IC just for you guys4 May 2018 09:31
IC Tip: Buy at 215p
Tip style
Speculative
Risk rating
High
Timescale
Medium Term
Bull points
Growing cash flows
Debts falling
Low trading multiples
Upside from undeveloped assets
Bear points
Political risk
Gas project uncertainty
Along with geology, Genel Energy (GENL) likes to see itself as a specialist in autonomous states. A seasoned operator in Iraqi Kurdistan, the company recently started exploring for oil in Somaliland, further burnishing its credentials as a company prepared to tread where others won’t. Consequently, Genel will fall well outside many investors’ comfort zones. Indeed, the oiler’s recent history bears the scars of doing business in such a fraught part of the world, including the inability to get paid by a Kurdistan Regional Government (KRG) preoccupied by fighting ISIS in 2014 and 2015, and a frightening face-off between Iraq and the KRG after a 2017 independence referendum. Against this backdrop, there’s little surprise that a major gas project has been repeatedly delayed, denting sentiment already sapped by reserves downgrades and falling output at the once-stellar Taq Taq field.
But a strong recent run in the group’s shares this year is not only due to higher crude prices. As we recently wrote, operational issues have abated, and both cash flows and the balance sheet continue to improve.

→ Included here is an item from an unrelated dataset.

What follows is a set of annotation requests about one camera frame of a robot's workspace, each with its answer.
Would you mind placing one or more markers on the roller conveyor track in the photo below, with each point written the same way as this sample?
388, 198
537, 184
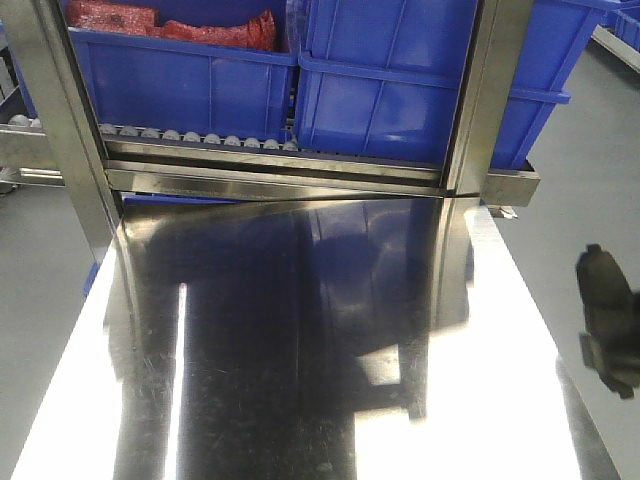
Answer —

Despite this, based on broker Stifel's forecasts, the shares trade at a mere six times this year's free cash flow (FCF), dropping to only five times by 2020.
As well as cash-producing assets, there is considerable potential from gas assets in Genel's Miran and Bina Bawi fields, which are estimated to contain 14.8 trillion cubic feet (tcf) of raw gas on a contingent (2C) basis. That resource, 100 per cent-owned by Genel, has long been a source of huge optimism, only partly reflected by Stifel’s $297m (£201m) risked net present value, equivalent to 79p a share (263p for anyone gung-ho enough to ignore the considerable execution risk). Sitting just 300km from the Turkish border, the fields could – if developed – both satisfy domestic gas demand and provide Turkey with a far cheaper source of energy than the gas it currently buys from Russia.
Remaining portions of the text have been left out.